### [Task requirements]
Which lines of the data hold the word "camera"? Copy all of them.

##########

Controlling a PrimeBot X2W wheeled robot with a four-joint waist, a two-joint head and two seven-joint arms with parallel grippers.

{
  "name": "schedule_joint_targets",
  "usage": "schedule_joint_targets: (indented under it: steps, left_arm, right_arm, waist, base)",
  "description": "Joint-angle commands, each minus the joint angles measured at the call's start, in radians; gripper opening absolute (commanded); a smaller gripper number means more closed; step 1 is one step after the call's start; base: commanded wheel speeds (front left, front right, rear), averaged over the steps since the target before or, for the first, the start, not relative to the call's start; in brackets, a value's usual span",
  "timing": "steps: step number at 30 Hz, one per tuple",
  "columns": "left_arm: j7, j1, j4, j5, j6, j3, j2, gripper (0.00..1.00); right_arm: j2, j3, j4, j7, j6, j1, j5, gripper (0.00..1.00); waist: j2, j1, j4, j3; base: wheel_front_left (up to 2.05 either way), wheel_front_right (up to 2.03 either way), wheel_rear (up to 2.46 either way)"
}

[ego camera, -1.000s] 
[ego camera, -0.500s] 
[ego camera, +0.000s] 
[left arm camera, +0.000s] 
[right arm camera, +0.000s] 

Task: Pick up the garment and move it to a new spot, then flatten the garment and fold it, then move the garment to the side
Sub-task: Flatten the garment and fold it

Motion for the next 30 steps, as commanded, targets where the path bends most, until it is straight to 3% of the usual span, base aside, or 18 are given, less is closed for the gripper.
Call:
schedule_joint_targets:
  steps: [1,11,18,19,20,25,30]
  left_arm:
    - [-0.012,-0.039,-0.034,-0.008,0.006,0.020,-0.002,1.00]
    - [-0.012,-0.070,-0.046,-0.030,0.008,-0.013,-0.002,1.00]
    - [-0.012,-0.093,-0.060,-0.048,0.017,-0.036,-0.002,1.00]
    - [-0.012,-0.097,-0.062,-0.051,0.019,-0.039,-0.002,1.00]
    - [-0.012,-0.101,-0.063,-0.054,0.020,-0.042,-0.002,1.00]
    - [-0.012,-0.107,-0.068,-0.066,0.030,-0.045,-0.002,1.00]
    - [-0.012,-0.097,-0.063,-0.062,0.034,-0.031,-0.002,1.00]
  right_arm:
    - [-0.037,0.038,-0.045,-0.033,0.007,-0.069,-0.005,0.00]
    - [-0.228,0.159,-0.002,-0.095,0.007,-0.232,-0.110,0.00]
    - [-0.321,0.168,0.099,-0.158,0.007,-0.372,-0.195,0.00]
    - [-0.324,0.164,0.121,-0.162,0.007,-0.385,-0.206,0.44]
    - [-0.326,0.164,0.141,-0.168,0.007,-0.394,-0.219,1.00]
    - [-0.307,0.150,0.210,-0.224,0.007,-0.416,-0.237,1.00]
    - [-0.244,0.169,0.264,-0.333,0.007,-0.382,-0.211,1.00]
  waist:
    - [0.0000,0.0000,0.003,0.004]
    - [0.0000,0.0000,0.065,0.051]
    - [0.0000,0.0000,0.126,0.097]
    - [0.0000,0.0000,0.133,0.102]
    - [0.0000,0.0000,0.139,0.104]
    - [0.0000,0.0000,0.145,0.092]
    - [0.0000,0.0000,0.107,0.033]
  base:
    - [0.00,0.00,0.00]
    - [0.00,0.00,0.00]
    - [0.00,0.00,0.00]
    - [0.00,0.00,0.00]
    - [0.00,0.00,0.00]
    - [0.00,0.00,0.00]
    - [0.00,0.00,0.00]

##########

### [Task response]
[ego camera, -1.000s] 
[ego camera, -0.500s] 
[ego camera, +0.000s] 
[left arm camera, +0.000s] 
[right arm camera, +0.000s] 

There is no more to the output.